Covid-19: India’s religious pilgrimages triggering ‘apocalyptic’ explosion

Author: Faraz Saeed

India-world’s largest democracy has found itself in the midst of the crises, it ostensibly created itself. As India grapples with a devastating second wave of the coronavirus, millions of devotees gathering for Hindu festivals have become ‘super spreaders’, threatening to unleash an apocalyptic explosion.

India’s death toll from Covid-19 has surpassed 200,000 mark with many independent sources claiming that this number is 10 times larger than the official Covid death counts, as a virus surge sweeps the country, rooted in so-called super-spreader events that were allowed to happen in the months after India thought it had the pandemic under control.

But, India is writing its darkest chapter yet, with a catastrophe being fuelled by a series of crowded events, like mass rallies by politicians, religious holidays and religious Hindu pilgrimages.

Hundreds of thousands of devotees descended upon a weeks-long Mahakumbh festival that began in March and peaked in April in the Himalayan holy town of Haridwar, next to the Ganges. Ash-smeared devout Hindus jostled to take a dip in the river Ganges during a religious festival in hope to wash away their sins, but little did they knew that they kicked off a vicious death cycle- as authorities reported more than 1000 positive cases, just in the first two days of the festival .

But the crisis was emanated by its own extremist Hindutva government, where India’s Prime Minister Narendra Modi’s government, refused to call off the festival, possibly over fears of a backlash from religious leaders in the Hindu-majority country.

Calling out Modi regime’s, the national vice-president of the Indian Medical Association (IMA) Dr Navjot Dahiya has already termed PM Modi a ‘super spreader’ and blamed him and his government for the second wave of Covid-19. Talking to the Tribune ,Dr Dahiya continued that under the Modi government, despite the severity of the health crisis, election rallies and religious congregations like the Kumbh Mela in Haridwar continued, raising questions over the seriousness of the Modi government to tackle the spread of the deadly virus.

Adding insult to the injury, the local government in Indian illegally occupied Kashmir, is now contemplating setting up makeshift shelters and facilities for 600,000 Hindu pilgrims for the annual Amarnath pilgrimage, which it intends to host this summer.
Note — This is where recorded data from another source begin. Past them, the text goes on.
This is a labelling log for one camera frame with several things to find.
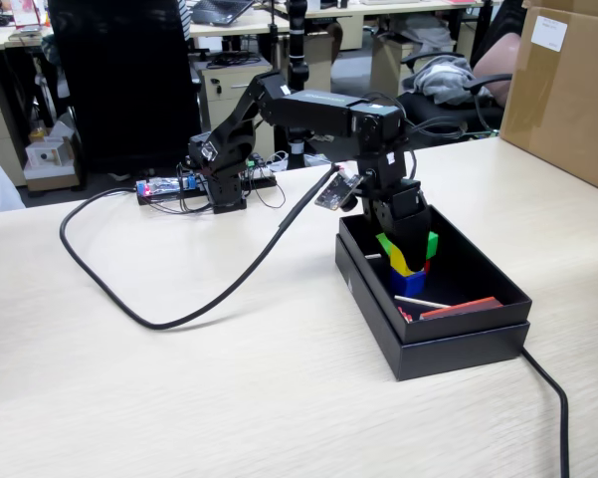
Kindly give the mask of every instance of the open box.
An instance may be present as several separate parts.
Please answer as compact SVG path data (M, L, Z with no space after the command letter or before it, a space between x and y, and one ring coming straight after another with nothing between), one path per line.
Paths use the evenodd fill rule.
M455 306L495 297L502 307L407 323L397 306L414 317L431 309L395 301L389 258L370 234L367 220L362 215L340 219L336 265L399 380L513 359L530 326L530 298L430 208L431 230L440 239L425 289L416 299Z

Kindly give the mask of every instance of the blue block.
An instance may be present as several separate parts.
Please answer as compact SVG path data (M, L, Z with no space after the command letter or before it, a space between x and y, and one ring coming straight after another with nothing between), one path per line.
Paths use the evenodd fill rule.
M391 270L391 289L396 296L414 297L425 288L425 271L417 272L408 277L403 277L397 271Z

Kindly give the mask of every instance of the white desk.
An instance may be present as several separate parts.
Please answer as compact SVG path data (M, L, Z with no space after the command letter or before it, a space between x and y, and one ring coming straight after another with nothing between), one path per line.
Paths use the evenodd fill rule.
M469 4L453 4L444 0L430 0L415 3L391 3L389 5L352 4L347 8L327 8L325 10L311 10L305 14L306 18L351 17L364 15L386 15L388 13L416 13L434 12L438 10L459 10L472 7L482 7L484 2L474 1ZM275 4L277 10L288 13L285 4Z
M389 5L352 4L347 8L327 8L325 10L311 10L305 14L307 19L335 18L343 29L341 50L353 50L362 47L362 26L365 15L386 15L390 13L434 12L438 10L460 10L472 7L482 7L484 2L474 1L469 4L455 5L445 0L429 0L414 3L392 3ZM275 8L287 14L285 4L275 4Z
M500 139L421 150L418 173L533 299L526 347L568 393L572 476L598 477L598 189ZM281 210L103 199L69 237L168 321L231 283L322 174L281 174ZM74 207L0 214L0 478L559 476L557 397L525 360L394 380L334 265L339 214L310 205L223 305L154 333L60 244Z
M42 36L34 38L23 38L22 40L9 41L9 37L16 31L16 27L0 27L0 50L5 48L18 47L39 47L42 44L42 37L53 33L50 27L44 27Z
M229 27L213 27L211 25L190 25L190 36L196 37L223 37L224 35L256 35L269 33L268 25L272 22L270 12L250 9L239 17ZM275 17L279 32L288 32L290 23L279 16Z

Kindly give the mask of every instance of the robotic arm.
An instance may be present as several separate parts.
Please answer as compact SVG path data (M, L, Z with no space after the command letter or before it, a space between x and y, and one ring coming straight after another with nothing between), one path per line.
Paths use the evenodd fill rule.
M205 176L211 202L225 210L245 207L239 173L253 152L257 114L272 125L334 136L338 150L358 163L364 177L343 209L352 209L361 197L373 231L386 234L411 270L424 267L431 213L420 182L404 178L407 136L400 109L318 91L292 94L279 72L257 75L232 114L189 145L188 166Z

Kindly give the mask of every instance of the office chair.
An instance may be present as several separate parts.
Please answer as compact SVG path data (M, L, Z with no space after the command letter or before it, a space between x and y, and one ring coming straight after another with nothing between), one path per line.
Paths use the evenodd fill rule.
M170 167L201 132L177 0L49 0L90 171Z
M521 7L522 0L506 0L502 3L496 18L492 22L487 34L476 53L471 58L471 66L474 68L499 40L509 33L521 35L526 10ZM416 62L423 58L431 58L448 55L452 57L463 57L459 53L434 52L420 55L413 55L402 60L401 64L406 65L412 73ZM456 124L461 123L469 132L485 131L492 132L499 130L504 115L504 109L495 102L478 102L477 94L482 87L498 82L507 82L512 78L511 74L486 75L465 84L465 90L474 95L473 103L465 103L458 106L447 104L436 105L434 99L421 94L404 94L398 97L398 102L405 108L408 119L415 123L421 123L435 118L452 119ZM455 130L454 126L436 126L430 128L434 133L446 133ZM459 140L468 140L472 136L463 136ZM454 138L415 133L411 138L418 147L436 146L455 142Z

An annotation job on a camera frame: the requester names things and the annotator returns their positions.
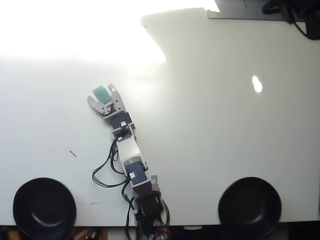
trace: black cable
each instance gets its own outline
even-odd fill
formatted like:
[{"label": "black cable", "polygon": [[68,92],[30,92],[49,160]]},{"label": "black cable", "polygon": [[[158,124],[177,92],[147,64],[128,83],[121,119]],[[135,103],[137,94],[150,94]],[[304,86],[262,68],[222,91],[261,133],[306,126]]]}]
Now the black cable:
[{"label": "black cable", "polygon": [[126,189],[126,187],[128,186],[129,183],[130,183],[130,177],[127,178],[127,182],[123,185],[123,188],[121,190],[121,194],[122,194],[122,197],[124,198],[124,200],[126,200],[129,203],[129,205],[131,205],[130,207],[133,210],[135,210],[134,206],[132,205],[132,202],[128,198],[128,195],[125,194],[125,189]]},{"label": "black cable", "polygon": [[114,165],[115,156],[116,156],[116,158],[118,158],[118,155],[119,155],[118,149],[114,150],[114,152],[113,152],[113,154],[112,154],[112,156],[111,156],[110,166],[111,166],[112,170],[113,170],[115,173],[121,174],[121,175],[125,175],[124,172],[120,172],[120,171],[116,170],[116,168],[115,168],[115,165]]},{"label": "black cable", "polygon": [[109,159],[114,158],[115,154],[116,154],[116,143],[117,143],[117,140],[119,137],[121,137],[121,135],[124,133],[126,129],[126,126],[122,127],[122,129],[120,130],[120,132],[116,135],[116,137],[114,138],[111,146],[110,146],[110,149],[109,149],[109,154],[108,154],[108,157],[106,159],[106,161],[101,165],[99,166],[98,168],[96,168],[95,170],[93,170],[92,172],[92,180],[97,184],[99,185],[100,187],[103,187],[103,188],[115,188],[115,187],[118,187],[118,186],[121,186],[122,184],[125,184],[127,182],[127,179],[125,179],[124,181],[120,182],[120,183],[117,183],[117,184],[112,184],[112,185],[109,185],[109,184],[105,184],[103,182],[101,182],[100,180],[97,179],[97,177],[95,176],[97,172],[99,172],[108,162]]},{"label": "black cable", "polygon": [[295,20],[293,20],[293,24],[295,25],[295,27],[300,31],[300,33],[302,33],[306,38],[310,39],[310,40],[320,40],[320,37],[316,37],[316,36],[309,36],[308,34],[306,34],[296,23]]},{"label": "black cable", "polygon": [[132,197],[130,200],[129,209],[128,209],[128,213],[126,214],[126,221],[125,221],[125,235],[128,238],[128,240],[131,240],[131,237],[129,235],[129,215],[130,215],[130,209],[131,209],[133,200],[134,200],[134,197]]},{"label": "black cable", "polygon": [[[165,230],[169,227],[169,225],[170,225],[170,212],[169,212],[169,208],[168,208],[166,202],[165,202],[162,198],[161,198],[161,202],[162,202],[163,208],[164,208],[164,210],[165,210],[165,214],[166,214],[165,223],[164,223],[164,221],[162,220],[161,215],[160,215],[158,218],[159,218],[159,221],[160,221],[161,229],[162,229],[163,231],[165,231]],[[163,233],[163,232],[160,232],[160,231],[156,232],[156,233],[154,234],[152,240],[155,240],[157,237],[159,237],[159,236],[161,236],[161,235],[164,236],[164,233]]]}]

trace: white table
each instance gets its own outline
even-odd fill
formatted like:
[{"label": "white table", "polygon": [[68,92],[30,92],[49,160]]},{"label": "white table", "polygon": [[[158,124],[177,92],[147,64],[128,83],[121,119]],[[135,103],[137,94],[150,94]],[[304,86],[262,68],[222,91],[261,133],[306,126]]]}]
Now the white table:
[{"label": "white table", "polygon": [[[106,24],[111,28],[119,19]],[[130,24],[125,19],[113,33],[135,31],[125,28]],[[0,225],[15,224],[15,192],[37,177],[69,188],[77,226],[125,225],[128,204],[121,188],[104,189],[91,180],[112,138],[111,127],[89,107],[87,96],[109,83],[134,120],[138,145],[150,173],[158,175],[172,225],[219,224],[221,195],[248,176],[277,189],[282,222],[319,220],[320,42],[285,22],[212,20],[201,8],[147,15],[141,24],[165,62],[138,64],[135,59],[151,62],[147,56],[152,54],[149,48],[142,51],[144,42],[131,33],[126,39],[107,35],[108,49],[116,48],[112,56],[125,63],[78,55],[43,59],[58,47],[48,47],[42,38],[40,50],[37,43],[19,56],[32,44],[30,35],[12,39],[16,46],[8,46],[6,38],[0,48]],[[73,28],[66,28],[67,37],[59,43],[73,36]],[[89,40],[93,47],[95,41],[101,44],[99,38]],[[32,58],[36,48],[42,55]],[[127,55],[129,48],[136,55]],[[259,78],[262,92],[255,92],[252,76]],[[99,177],[109,183],[122,179],[108,167]]]}]
Although authorities have temporarily suspended online registration for the pilgrimage in the wake of a spike in daily coronavirus cases, the site still says that the pilgrimage will take place as scheduled from June 28 through August 22.

The congregation of devotees during the pandemic has raised concerns among health experts in the region, who believe that Amarnath pilgrimage could possibly unleash a disaster in Kashmir.

Kashmir has meager healthcare facilities, with just 2,599 COVID beds, including 324 ICU beds, for a population of 13 million. Out of those, 1220 beds are already occupied. But, still the health advisory issued for the Amarnath pilgrimage makes no mention of the virus and contains no guidelines.

Any ‘super spreader’ event in Kashmir can prove fatal for both to pilgrims as well as locals, because oxygen levels are low at high altitudes, and this disease mainly targets the respiratory system. Prominent social activist Sheikh Ghulam Rasool, noting the severity of the situation, said that it can prove to be a super spreading event and overwhelm our poor healthcare system. The government should behave responsibly and call off the pilgrimage.

The annual pilgrimage was suspended in 2019 and 2020, first due to New Delhi’s decision to end the region’s special constitutional status and later due to the first wave of the pandemic.

But, despite horrifying television images of a crowd of devotees taking a ritual bath together in the Ganges River in blatant violation of social distancing rules triggering calls for authorities to call off such event, the suggestions had been scorned by the local government, which had given preference to the festival, ignoring the reality that the virus was spreading faster.

Talking to CNN, Head of Covid ICU Unit, Lok Navak Hospital, Dr Farah Husain has called the Covid wave a tsunami which has washed away India’s health system, and revealed that it seems that Covid is in every house, as people had put down their guard following an apparent triumph in the second wave.

Indian author Arundhati Roy has also slammed Narendra Modi’s government for mishandling of the coronavirus crisis, criticizing him for his early triumph over coronavirus and describing it as “outright crime against humanity.” Roy lamented that “the system hasn’t collapsed. The government has failed. Perhaps ‘failed’ is an inaccurate word, because what we are witnessing is not criminal negligence, but an outright crime against humanity,” she wrote in The Guardian. Describing the current government as a “crisis-generating machine,” Ms Roy said it is “incapable of leading us out of this disaster”.

Since, the Indian government has become an epitome of a disastrous regime, hell-bent on not just killing its own people, but also becoming a vehicle in spreading the killer virus across the region, the world must take immediate action, before the ‘super spreader’ hybrid regime in India unleash this crisis beyond its borders.